📑 05/09/2026 lesakerfrancophone.fr  8min #325632

Les proxys du Mi6 et de la Cia luttent pour savoir qui dirigera l'Ukraine

Par  Moon of Alabama - Le 4 septembre 2026

La lutte pour l'avenir de l'Ukraine s'intensifie.

Non seulement sur la ligne de front, ou entre les centres de pouvoir locaux à Kiev, mais aussi entre les services de sécurité des "alliés" anglo-américains.

Mercredi, une fusillade entre des unités du principal service de renseignement (militaire) GUR et des forces du service de sécurité intérieure (SBU) a eu lieu à Kiev.

Ce déroutant incident a un contexte multiforme. Events in Ukraine tente  d'en résumer les raisons :

Tout d'abord, l'ancien conflit entre le SBU et le GRU. Dans ce cas, il s'agit en fait du SBU et de la nouvelle direction du GRU contre l'ancien chef du GUR, Kirilo Budanov, et les légions de guerriers du GUR qui restent fidèles à Budanov. Du côté du SBU, nous avons son impitoyable chef Oleksandr Poklad, également connu sous le nom de "l'étrangleur".

Un deuxième conflit apparait derrière ce premier conflit.

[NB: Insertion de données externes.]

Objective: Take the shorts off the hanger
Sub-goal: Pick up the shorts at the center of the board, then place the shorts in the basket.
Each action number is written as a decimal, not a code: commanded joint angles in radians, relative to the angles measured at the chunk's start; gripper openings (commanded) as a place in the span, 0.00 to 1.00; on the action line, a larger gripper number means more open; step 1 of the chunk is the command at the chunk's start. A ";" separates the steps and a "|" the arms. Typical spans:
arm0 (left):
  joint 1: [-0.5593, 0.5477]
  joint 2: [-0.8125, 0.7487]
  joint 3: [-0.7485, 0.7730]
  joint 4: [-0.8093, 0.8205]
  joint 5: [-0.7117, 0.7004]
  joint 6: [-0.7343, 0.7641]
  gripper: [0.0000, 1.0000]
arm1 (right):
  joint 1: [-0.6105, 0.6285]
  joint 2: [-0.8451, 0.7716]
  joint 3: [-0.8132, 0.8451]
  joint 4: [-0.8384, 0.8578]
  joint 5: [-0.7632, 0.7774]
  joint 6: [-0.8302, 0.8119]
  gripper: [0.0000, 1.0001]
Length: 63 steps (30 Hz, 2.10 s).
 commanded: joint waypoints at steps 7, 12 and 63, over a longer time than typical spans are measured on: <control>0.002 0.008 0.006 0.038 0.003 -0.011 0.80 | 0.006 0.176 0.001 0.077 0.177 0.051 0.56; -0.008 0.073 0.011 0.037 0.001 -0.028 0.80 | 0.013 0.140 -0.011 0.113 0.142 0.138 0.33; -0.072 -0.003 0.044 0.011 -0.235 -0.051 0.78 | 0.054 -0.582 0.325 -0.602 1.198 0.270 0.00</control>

Du côté du SBU se trouve le clan au pouvoir de Zelensky, qui a longtemps été frustré par les ambitions excessives de Budanov. Le fait que Budanov manie toujours une armée privée de seigneurs de guerre idéologiquement fanatiques déplaît au président et à sa cour privée. Budanov a également tenté de contrecarrer le plan de Zelensky de nommer l'ultra-loyal Poklad à la tête de jure du SBU....

Troisièmement et principalement, les revenus. Plus précisément, la concurrence pour le contrôle de l'activité très lucrative des centres d'appels frauduleux, qui emploie environ 60 000 Ukrainiens et rapporte 1 milliard de dollars par mois. Les Européens ont poussé Zelensky à sévir contre cette industrie, qui fonctionne très évidemment avec la bénédiction des agences ukrainiennes "d'application de la loi", en particulier le GUR et le SBU.

Il y a déjà eu de tels incidents entre le GUR et le SBU. Une fusillade concernait le contrôle d'un centre de vacances de luxe. D'autres concernaient des entreprises plus précieuses :

La fusillade d'aujourd'hui survient juste au moment où Zelensky a annoncé une nouvelle loi pour cibler les centres d'appels frauduleux. Juste à temps, car au cours des derniers mois, il y a eu une vague d'attaques terroristes et de meurtres dans le monde entier, tous liés au GRU et à ses centres d'appels frauduleux - torture et décapitation à Bali, explosions à Monaco et, pire encore, bourgeois européens naïfs arnaqués de leurs économies. Constamment liée à ce réseau transnational de violence se trouve l'étrange groupe de seigneurs de guerre fanatiques du GRU, ainsi que des chefs mafieux plus traditionnels.

Ces guerres de territoire mafieuses sont depuis longtemps devenues normales en Ukraine.

Mais il y a plus, derrière la récente fusillade, qu'un problème de revenus financiers par escroquerie téléphonique.

En tant que chef du GUR, Kirilo Budanov était devenu un concurrent sérieux pour le président (par intérim) Vladimir Zelinski. Il a été promu à l'écart du GUR, et ainsi coupé de la plupart de ses ressources et de ses soldats, pour diriger le bureau du président. Bien qu'il s'agisse d'une position puissante, la décision a été prise pour garder Budanov sous contrôle.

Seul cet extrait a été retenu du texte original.